_Task brief:_
Keep to one stretch of the data below, the lines from the one with "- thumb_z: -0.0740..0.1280" up to and including the one with "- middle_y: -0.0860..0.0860", and return that stretch exactly.

═══ Data to process ═══

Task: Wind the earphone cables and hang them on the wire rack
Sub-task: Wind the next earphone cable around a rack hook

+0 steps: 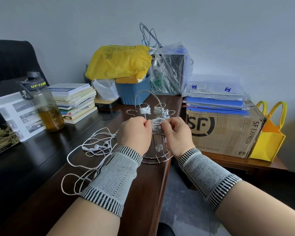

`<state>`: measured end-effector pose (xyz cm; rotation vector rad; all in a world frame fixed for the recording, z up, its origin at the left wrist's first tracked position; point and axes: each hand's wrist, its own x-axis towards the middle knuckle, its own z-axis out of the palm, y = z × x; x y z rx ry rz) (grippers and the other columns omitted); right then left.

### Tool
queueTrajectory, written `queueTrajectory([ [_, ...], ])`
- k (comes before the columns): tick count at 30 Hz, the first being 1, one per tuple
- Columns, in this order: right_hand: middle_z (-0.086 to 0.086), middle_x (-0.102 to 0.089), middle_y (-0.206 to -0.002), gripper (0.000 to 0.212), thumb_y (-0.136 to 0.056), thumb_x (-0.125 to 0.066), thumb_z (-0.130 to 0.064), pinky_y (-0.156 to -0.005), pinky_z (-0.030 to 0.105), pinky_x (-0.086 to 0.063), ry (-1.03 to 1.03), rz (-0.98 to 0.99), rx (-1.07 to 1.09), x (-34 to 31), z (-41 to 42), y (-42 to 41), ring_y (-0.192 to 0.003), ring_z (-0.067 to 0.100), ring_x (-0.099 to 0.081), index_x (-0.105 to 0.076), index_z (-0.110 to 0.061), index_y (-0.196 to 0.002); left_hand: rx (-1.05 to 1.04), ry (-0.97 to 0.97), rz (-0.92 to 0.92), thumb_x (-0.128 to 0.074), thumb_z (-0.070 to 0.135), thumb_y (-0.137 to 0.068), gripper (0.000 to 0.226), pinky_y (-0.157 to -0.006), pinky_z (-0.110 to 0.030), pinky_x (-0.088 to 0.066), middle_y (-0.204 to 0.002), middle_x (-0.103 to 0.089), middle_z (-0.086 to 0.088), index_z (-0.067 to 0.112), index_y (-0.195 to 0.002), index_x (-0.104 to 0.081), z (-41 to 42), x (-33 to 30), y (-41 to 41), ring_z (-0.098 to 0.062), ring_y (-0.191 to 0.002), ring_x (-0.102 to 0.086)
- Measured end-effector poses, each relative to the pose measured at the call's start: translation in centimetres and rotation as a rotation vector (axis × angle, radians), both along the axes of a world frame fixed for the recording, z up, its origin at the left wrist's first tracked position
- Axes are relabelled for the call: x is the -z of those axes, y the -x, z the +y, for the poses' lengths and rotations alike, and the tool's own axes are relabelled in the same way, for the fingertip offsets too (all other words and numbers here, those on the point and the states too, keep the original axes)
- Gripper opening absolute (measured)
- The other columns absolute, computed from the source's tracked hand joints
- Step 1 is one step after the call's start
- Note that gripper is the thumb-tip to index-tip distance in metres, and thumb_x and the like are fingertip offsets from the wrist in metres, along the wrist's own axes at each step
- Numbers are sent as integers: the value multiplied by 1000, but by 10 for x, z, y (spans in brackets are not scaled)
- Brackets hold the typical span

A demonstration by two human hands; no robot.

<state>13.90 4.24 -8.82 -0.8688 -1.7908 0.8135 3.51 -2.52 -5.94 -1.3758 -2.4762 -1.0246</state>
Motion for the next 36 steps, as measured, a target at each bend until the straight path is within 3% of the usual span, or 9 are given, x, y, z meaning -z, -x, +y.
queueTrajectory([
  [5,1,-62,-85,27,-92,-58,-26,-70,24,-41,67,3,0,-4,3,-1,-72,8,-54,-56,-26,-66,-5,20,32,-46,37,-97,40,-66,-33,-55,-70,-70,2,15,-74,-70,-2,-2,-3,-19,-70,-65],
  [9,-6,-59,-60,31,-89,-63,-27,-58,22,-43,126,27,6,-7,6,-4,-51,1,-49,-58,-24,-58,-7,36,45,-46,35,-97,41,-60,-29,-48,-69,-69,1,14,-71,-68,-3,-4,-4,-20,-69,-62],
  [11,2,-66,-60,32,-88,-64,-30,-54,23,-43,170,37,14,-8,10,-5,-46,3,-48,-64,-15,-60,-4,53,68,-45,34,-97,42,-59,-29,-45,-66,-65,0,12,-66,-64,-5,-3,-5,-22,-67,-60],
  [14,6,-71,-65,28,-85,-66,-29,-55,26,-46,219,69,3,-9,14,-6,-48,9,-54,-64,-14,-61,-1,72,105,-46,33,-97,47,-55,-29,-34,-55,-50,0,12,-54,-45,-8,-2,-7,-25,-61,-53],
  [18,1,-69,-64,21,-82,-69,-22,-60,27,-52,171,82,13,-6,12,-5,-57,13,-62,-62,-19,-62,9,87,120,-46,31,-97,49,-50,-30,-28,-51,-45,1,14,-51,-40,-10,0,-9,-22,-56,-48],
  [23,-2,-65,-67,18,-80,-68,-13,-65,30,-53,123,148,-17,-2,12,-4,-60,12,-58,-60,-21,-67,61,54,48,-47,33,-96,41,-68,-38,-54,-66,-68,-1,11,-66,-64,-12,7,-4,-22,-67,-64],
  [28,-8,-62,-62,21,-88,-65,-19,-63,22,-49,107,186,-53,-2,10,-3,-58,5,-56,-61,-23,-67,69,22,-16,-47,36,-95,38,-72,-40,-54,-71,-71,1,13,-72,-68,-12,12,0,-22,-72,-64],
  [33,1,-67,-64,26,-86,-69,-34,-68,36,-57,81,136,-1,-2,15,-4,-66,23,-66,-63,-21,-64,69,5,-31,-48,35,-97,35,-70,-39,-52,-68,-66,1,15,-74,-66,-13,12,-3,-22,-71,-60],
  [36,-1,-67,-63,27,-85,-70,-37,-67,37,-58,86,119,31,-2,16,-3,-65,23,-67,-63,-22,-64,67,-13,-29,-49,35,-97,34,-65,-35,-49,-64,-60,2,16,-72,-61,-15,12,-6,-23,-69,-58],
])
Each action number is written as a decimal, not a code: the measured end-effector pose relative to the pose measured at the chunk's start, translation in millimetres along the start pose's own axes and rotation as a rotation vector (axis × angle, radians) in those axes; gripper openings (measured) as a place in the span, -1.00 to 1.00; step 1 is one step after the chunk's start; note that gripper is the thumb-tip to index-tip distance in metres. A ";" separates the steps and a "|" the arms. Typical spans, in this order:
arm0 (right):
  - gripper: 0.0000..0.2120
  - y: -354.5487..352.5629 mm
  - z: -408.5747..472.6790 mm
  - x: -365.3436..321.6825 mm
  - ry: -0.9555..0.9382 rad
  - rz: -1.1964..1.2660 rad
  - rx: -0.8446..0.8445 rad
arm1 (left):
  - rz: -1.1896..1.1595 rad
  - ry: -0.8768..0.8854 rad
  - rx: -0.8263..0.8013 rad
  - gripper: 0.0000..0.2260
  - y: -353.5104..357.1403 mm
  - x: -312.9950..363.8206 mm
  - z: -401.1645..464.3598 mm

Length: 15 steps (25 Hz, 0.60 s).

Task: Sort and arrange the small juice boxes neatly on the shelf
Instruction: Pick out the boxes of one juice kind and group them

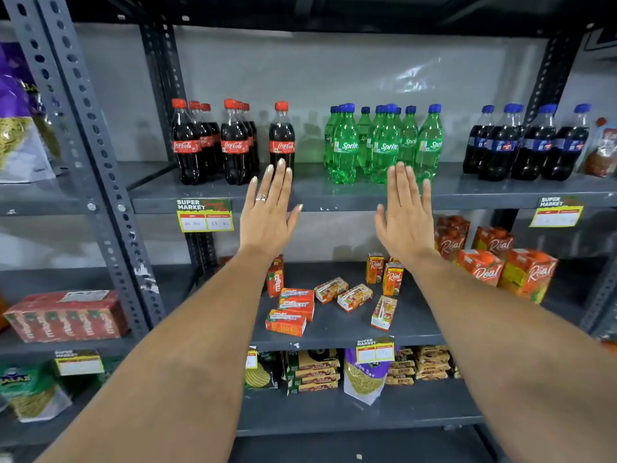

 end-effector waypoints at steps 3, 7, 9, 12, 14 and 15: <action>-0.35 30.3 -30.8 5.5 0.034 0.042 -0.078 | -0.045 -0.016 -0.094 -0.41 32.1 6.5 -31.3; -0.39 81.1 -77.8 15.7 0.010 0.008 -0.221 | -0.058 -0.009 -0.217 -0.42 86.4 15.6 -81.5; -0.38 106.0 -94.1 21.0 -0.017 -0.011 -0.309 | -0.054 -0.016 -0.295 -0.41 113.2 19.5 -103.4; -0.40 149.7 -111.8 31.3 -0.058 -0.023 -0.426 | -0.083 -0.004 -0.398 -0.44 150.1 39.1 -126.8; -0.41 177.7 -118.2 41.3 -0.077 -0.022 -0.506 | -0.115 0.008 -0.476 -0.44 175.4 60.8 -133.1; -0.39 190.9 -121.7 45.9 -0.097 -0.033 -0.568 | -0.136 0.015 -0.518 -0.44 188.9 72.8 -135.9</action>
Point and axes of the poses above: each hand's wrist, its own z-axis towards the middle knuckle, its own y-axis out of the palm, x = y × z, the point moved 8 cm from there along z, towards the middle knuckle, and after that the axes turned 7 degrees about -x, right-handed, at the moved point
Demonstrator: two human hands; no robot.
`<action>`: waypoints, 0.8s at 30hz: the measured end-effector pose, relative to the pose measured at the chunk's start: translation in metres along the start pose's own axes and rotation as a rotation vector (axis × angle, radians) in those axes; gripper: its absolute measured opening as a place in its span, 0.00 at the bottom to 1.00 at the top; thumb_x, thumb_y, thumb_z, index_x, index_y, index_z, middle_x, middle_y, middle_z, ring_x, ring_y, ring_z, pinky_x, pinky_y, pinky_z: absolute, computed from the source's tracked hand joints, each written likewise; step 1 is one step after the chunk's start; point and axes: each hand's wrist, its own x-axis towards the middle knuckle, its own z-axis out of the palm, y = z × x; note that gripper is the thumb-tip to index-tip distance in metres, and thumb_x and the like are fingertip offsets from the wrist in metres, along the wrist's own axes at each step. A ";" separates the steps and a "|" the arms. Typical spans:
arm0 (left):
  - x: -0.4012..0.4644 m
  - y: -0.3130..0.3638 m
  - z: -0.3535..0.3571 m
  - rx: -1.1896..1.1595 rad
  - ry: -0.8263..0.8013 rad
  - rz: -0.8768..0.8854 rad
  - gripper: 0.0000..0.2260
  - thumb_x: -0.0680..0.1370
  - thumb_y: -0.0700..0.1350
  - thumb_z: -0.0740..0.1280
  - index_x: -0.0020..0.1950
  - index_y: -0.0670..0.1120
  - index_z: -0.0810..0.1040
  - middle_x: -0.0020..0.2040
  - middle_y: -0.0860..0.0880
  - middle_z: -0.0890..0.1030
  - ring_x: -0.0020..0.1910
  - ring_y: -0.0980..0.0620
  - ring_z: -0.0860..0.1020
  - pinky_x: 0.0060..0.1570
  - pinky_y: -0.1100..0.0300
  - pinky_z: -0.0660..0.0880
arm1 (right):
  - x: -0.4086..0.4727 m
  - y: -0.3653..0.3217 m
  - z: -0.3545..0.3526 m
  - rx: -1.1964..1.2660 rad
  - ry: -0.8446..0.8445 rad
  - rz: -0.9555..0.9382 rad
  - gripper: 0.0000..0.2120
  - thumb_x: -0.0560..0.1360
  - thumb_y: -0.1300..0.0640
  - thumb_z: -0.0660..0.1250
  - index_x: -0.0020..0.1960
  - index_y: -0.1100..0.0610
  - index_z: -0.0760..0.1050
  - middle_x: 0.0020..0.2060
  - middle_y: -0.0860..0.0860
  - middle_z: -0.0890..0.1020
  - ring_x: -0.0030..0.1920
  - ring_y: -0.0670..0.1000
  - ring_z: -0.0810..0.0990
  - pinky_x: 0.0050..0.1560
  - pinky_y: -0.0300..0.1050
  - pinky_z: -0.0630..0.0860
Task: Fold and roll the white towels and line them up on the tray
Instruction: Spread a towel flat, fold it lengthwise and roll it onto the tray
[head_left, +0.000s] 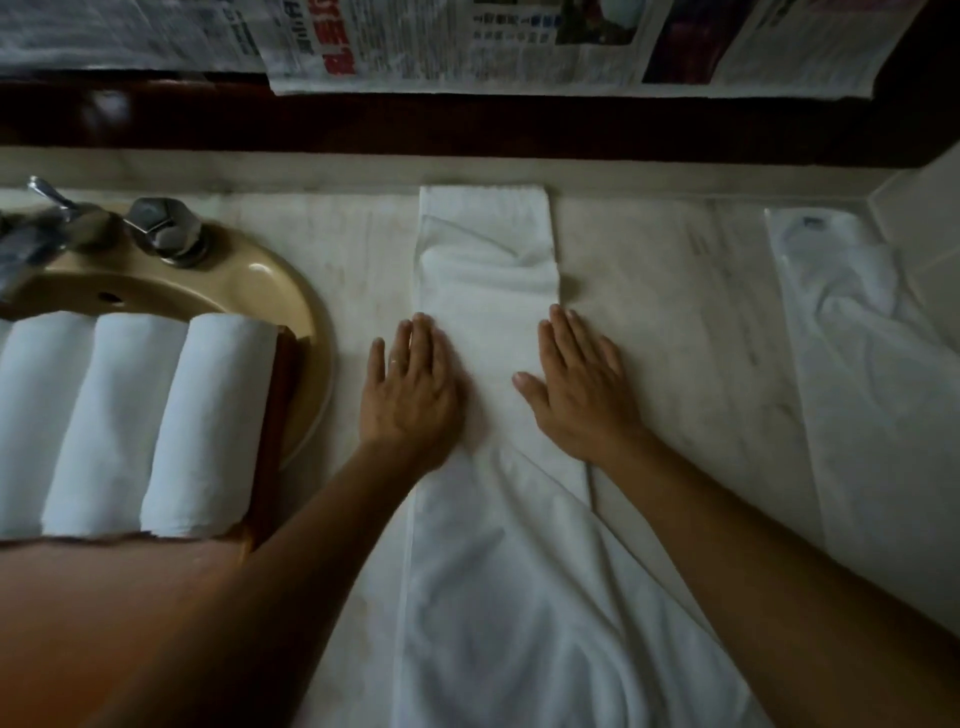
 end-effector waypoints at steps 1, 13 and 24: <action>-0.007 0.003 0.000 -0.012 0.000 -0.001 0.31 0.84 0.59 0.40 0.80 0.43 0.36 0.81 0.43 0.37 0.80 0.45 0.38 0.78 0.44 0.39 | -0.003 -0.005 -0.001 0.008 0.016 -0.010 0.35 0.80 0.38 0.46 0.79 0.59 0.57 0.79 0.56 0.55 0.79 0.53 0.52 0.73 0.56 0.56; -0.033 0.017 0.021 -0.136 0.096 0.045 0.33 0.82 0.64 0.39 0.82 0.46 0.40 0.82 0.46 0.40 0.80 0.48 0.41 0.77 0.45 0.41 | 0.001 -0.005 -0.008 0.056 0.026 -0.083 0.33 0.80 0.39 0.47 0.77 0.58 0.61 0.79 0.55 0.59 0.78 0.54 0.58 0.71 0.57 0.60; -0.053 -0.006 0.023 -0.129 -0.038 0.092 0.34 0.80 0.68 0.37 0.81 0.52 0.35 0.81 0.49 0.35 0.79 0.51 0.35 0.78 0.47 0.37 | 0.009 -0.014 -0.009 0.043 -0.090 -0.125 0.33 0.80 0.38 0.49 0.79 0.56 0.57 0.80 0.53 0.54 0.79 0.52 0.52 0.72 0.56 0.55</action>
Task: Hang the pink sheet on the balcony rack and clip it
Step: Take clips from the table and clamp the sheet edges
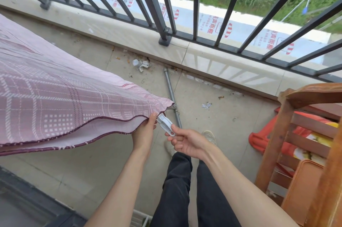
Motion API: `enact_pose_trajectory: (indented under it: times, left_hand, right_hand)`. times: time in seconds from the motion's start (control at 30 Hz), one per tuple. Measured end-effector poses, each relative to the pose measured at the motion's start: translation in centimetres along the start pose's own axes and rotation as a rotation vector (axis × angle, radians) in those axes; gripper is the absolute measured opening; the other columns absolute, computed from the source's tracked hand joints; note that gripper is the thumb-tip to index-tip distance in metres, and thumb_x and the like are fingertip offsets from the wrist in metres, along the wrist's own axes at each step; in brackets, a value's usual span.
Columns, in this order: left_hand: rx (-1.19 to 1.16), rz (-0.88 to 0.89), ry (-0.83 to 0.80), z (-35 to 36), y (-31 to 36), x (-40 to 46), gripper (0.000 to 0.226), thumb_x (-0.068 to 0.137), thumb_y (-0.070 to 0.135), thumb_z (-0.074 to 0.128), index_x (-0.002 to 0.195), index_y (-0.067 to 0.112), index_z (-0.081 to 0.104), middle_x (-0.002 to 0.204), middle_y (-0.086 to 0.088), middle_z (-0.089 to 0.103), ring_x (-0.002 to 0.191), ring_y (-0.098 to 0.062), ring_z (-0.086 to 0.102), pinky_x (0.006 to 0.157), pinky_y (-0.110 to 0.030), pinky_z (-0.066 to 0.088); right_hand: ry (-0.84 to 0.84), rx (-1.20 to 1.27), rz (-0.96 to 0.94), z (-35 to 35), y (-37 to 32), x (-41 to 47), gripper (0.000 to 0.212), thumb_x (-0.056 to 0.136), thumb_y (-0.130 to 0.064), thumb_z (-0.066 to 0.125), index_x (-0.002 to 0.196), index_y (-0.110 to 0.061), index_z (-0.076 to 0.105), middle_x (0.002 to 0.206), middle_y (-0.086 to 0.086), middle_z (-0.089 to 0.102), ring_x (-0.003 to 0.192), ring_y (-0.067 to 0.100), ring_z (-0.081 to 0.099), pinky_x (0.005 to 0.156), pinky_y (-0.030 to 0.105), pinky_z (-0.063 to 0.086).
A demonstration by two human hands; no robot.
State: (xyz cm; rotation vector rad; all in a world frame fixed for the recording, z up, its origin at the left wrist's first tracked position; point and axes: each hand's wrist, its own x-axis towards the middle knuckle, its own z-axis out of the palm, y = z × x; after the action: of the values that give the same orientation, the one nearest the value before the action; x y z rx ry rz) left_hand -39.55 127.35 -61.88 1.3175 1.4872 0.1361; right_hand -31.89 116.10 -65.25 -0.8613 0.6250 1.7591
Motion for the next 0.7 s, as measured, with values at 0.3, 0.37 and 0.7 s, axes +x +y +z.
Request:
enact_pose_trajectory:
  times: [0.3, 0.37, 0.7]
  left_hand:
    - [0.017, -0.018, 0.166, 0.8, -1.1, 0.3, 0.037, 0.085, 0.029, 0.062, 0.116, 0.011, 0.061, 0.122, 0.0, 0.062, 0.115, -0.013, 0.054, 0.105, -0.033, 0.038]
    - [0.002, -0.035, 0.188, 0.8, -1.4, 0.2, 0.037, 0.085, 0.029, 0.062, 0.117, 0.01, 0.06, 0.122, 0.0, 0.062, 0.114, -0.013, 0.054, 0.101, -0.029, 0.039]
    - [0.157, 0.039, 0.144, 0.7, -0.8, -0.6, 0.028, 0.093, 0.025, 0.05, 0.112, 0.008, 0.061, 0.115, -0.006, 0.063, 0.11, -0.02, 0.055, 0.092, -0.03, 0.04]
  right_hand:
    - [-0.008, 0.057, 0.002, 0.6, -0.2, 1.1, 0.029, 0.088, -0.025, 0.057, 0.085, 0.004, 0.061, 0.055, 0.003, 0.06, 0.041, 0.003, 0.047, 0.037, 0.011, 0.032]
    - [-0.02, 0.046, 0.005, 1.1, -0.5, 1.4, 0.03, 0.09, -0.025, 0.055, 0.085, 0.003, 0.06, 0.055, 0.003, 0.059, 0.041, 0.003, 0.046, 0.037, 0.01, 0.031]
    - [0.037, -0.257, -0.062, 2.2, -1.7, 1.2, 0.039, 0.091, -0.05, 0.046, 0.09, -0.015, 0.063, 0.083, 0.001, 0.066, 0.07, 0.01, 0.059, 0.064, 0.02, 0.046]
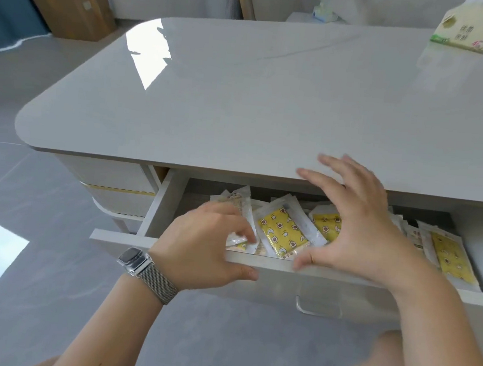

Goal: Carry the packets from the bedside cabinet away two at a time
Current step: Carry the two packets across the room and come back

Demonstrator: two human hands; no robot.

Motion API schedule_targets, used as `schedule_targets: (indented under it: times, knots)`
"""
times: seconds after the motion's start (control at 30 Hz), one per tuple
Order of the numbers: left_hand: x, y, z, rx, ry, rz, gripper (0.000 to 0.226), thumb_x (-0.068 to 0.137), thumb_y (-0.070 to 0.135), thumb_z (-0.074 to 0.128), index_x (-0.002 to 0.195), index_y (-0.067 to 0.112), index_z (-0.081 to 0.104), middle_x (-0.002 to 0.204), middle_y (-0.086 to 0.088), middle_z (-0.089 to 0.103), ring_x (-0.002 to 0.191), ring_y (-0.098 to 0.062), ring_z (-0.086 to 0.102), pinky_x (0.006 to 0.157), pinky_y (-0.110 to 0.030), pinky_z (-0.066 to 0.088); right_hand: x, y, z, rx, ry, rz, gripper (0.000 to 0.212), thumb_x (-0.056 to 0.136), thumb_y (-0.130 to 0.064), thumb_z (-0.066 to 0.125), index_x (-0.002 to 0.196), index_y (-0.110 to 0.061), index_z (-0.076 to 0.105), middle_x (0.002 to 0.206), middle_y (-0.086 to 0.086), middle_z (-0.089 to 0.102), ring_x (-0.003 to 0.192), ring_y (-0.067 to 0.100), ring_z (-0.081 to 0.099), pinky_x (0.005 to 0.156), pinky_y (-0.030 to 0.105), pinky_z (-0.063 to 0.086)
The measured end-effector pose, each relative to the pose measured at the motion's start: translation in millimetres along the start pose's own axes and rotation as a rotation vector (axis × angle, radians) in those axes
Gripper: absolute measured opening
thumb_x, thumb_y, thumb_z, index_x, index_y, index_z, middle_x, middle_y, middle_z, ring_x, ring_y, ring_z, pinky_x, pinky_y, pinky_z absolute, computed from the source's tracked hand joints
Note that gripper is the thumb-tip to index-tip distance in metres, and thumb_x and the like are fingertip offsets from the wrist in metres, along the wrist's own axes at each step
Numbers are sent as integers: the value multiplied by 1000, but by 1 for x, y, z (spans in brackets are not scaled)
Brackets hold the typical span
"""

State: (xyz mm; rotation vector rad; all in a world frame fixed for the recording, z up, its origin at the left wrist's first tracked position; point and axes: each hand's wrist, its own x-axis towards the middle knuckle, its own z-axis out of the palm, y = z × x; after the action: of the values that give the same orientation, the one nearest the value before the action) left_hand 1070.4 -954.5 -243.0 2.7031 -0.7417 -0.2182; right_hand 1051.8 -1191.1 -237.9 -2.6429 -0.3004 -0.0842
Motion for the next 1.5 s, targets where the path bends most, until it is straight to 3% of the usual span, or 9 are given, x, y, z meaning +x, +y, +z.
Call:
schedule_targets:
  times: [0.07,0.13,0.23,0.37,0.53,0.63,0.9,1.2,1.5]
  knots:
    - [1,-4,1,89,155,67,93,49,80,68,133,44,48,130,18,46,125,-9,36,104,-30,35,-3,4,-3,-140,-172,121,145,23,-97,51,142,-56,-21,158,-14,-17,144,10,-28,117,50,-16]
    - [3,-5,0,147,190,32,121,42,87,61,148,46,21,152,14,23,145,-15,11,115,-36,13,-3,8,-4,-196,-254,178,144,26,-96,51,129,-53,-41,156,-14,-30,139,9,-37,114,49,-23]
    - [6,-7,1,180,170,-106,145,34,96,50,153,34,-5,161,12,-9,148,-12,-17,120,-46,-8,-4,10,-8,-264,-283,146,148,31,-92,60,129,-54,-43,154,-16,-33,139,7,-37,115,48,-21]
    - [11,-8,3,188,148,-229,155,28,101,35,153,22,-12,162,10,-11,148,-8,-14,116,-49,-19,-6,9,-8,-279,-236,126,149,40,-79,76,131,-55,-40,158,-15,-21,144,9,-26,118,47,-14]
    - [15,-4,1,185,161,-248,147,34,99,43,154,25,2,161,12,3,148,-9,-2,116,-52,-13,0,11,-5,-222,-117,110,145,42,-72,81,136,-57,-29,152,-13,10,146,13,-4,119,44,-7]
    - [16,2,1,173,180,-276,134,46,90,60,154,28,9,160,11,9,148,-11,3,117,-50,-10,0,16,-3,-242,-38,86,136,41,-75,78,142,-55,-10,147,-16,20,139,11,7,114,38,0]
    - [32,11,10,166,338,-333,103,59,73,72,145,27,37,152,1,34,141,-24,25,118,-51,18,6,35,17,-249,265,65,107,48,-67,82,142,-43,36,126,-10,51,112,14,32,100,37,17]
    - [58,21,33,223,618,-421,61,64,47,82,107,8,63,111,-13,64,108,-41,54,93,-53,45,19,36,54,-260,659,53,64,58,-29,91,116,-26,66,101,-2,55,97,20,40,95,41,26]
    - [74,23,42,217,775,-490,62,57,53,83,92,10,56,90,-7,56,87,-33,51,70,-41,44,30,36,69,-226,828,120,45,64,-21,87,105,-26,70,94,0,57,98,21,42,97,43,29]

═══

_Answer space:_
  - thumb_z: -0.0740..0.1280
  - index_x: -0.0020..0.1950
  - index_y: -0.0670..0.1120
  - index_z: -0.0810..0.1040
  - middle_x: -0.0020..0.2040
  - middle_y: -0.0860..0.0880
  - middle_z: -0.0890..0.1030
  - ring_x: -0.0020..0.1910
  - ring_y: -0.0980..0.0620
  - ring_z: -0.0860..0.1020
  - pinky_x: 0.0060..0.1570
  - pinky_y: -0.1100..0.0300
  - pinky_z: -0.0660..0.0880
arm1 (right):
  - x: -0.4086..0.4727 m
  - y: -0.3653..0.3217 m
  - z: -0.3545..0.3526 m
  - rx: -1.1964..1.2660 rad
  - ry: -0.8446..0.8445 rad
  - rz: -0.9555..0.9382 rad
  - gripper: 0.0000..0.2120
  - thumb_x: -0.0560..0.1360
  - thumb_y: -0.1300..0.0640
  - thumb_z: -0.0660..0.1250
  - index_x: -0.0020..0.1960
  - index_y: -0.1100..0.0610
  - index_z: -0.0760..0.1050
  - middle_x: 0.0020..0.2060
  - middle_y: -0.0860..0.0860

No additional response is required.